Nathalie Normandeau et Cogeco s’entendent à l’amiable


L’entreprise médiatique Cogeco et l’animatrice radio et ancienne vice-première ministre libérale Nathalie Normandeau ont annoncé vendredi avoir mis le point final à leur différend, stoppant ainsi toutes procédures judiciaires. « Dans une déclaration commune, les parties se disent satisfaites d’avoir choisi la voie du dialogue plutôt que celle de la confrontation », explique un court communiqué. Le 17 mars dernier, après avoir été arrêtée par l’UPAC, Nathalie Normandeau avait été suspendue sans solde par la radio FM93, diffusée à Québec, avant d’être licenciée.

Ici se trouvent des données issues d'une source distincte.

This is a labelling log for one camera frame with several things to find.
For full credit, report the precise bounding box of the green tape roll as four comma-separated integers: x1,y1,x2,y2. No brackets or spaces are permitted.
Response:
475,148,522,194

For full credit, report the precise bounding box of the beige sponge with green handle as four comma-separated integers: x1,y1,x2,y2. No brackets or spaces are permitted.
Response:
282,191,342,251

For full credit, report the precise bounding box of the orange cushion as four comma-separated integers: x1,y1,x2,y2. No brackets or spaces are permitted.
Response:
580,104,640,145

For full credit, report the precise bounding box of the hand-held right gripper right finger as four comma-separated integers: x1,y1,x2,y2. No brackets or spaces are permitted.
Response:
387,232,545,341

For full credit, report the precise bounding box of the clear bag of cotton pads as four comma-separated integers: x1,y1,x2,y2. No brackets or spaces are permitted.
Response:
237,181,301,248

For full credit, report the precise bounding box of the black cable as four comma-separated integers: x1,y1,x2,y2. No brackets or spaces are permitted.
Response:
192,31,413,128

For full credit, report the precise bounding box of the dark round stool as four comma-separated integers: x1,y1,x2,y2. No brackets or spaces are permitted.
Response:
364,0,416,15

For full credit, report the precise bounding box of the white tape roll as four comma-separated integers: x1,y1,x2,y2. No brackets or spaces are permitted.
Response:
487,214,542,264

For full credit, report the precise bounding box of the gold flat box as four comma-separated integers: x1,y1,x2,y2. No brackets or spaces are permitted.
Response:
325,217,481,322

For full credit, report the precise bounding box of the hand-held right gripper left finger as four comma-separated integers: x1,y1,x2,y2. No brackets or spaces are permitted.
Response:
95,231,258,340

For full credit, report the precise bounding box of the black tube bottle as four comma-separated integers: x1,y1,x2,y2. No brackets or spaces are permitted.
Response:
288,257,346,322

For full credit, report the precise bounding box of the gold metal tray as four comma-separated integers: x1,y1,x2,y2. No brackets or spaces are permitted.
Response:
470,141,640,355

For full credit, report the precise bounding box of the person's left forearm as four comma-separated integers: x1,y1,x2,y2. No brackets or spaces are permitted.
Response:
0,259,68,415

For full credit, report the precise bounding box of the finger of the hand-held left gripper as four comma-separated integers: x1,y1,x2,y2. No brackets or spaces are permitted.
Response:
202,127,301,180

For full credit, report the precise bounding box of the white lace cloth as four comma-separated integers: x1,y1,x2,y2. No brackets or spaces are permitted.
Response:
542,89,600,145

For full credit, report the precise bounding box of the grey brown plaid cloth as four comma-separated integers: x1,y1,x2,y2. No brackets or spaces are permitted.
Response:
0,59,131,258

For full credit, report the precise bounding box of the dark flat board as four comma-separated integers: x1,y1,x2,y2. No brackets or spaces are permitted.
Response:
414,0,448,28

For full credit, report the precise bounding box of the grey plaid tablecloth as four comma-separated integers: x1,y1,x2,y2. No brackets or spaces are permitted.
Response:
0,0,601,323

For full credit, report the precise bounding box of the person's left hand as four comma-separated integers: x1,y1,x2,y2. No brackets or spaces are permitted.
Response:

L’animatrice, qui était au micro de l’émission Normandeau-Duhaime le midi depuis fin 2014, avait par la suite poursuivi Cogeco pour une somme de 722 500 $ pour l’avoir congédiée illégalement. Elle estimait alors qu’elle aurait dû bénéficier de la présomption d’innocence, d’autant que les faits qui lui étaient reprochés n’étaient pas issus de son travail radiophonique. Les deux partis ont affirmé qu’ils n’émettront pas d’autres commentaires sur cette affaire. Normandeau est accusée de sept chefs de complot, de corruption, d’abus de confiance et de fraude. Son enquête préliminaire et celle de ses six coaccusés pourraient durer six semaines et ne commenceront pas avant 2017.